[Collected data entries]
╭──
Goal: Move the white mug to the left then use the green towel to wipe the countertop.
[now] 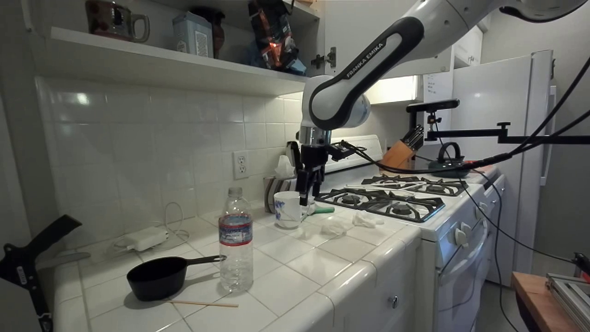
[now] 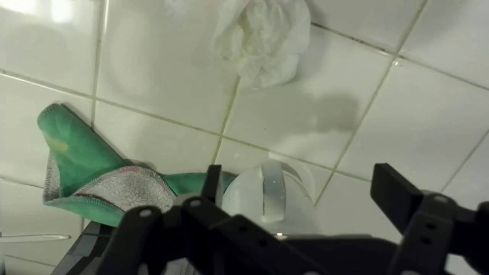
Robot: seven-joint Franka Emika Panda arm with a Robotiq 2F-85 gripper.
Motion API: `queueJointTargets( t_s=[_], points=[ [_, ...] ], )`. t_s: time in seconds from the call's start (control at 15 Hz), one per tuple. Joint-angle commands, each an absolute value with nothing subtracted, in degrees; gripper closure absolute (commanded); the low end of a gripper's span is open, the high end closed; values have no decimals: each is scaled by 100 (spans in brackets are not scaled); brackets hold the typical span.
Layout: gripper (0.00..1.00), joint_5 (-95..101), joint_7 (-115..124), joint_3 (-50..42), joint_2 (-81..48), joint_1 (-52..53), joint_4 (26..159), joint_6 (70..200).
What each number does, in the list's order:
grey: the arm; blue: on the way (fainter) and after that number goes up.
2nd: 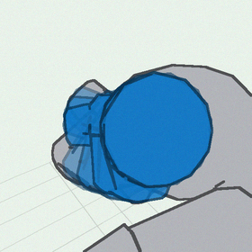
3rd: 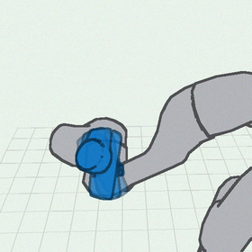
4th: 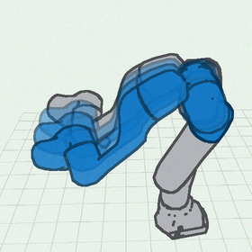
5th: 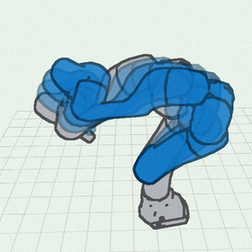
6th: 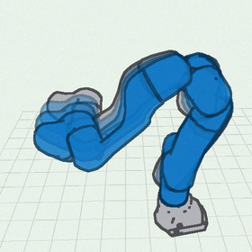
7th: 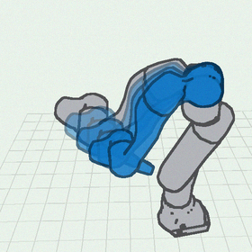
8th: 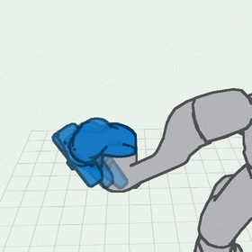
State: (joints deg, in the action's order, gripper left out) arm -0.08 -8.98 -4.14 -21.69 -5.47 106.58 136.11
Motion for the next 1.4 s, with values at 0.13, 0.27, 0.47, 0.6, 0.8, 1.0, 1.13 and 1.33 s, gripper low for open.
queueJointTargets(
  t_s=[0.13,0.27,0.47,0.6,0.8,1.0,1.13,1.33],
  points=[
    [0,-135,-1489,-228,-2519,-806,10254,13656],
    [6,-194,-1487,-200,-2564,-843,10192,13653],
    [27,-204,-1433,-175,-2605,-847,10162,13672],
    [41,-217,-1446,-154,-2625,-851,10174,13691],
    [62,-220,-1455,-128,-2667,-858,10154,13713],
    [77,-183,-1418,-135,-2699,-849,10119,13755],
    [79,-170,-1409,-143,-2697,-853,10098,13796],
    [75,-135,-1384,-157,-2711,-846,10046,13828]
  ],
)
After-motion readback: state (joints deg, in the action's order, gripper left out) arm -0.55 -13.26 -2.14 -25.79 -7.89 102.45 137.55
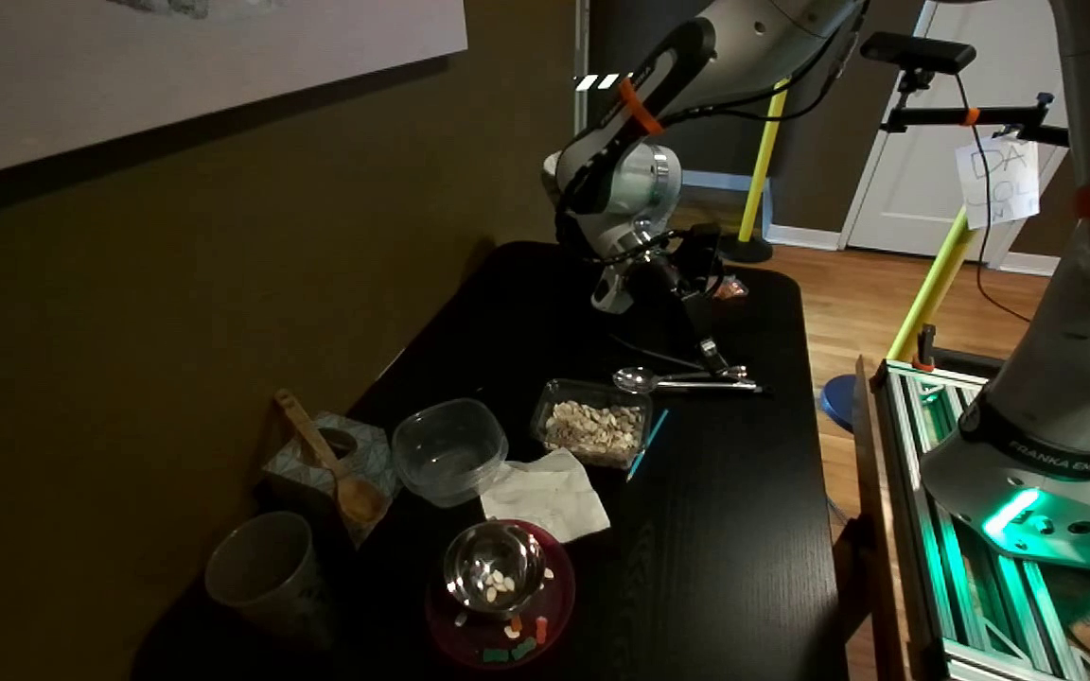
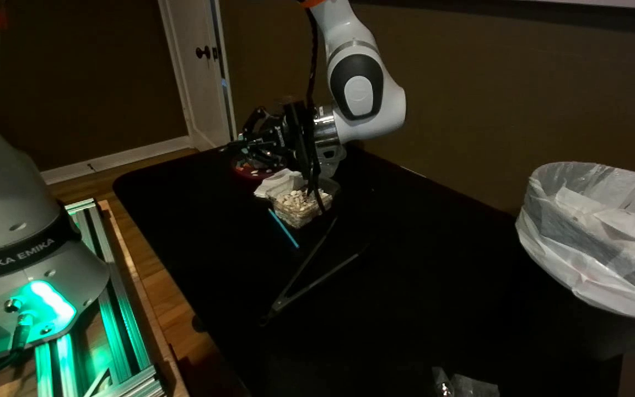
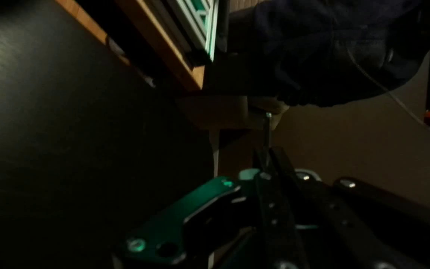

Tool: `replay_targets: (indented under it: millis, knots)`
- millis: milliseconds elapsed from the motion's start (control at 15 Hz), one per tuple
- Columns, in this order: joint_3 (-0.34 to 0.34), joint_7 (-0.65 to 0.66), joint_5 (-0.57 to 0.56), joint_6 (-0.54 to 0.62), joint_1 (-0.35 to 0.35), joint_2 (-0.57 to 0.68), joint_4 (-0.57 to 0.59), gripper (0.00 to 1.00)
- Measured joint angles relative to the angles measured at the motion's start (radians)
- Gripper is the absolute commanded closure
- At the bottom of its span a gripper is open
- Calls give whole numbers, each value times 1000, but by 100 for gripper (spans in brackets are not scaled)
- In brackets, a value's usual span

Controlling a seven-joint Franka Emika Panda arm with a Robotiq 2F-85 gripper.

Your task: Use the spoon to move some of the white objects to the silver bowl

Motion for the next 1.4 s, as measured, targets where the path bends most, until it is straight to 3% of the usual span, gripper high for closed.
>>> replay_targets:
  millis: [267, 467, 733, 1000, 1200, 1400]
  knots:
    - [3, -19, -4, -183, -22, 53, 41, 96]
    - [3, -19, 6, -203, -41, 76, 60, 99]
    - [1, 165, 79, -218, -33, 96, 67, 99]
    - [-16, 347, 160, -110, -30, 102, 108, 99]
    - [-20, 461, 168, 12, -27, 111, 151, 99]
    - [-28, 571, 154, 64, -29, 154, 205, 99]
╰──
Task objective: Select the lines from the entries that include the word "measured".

Answer for the task:
- Measured joint angles relative to the angles measured at the motion's start (radians)
Motion for the next 1.4 s, as measured, targets where the path bends most, until it is straight to 3% of the usual span, gripper high for closed.

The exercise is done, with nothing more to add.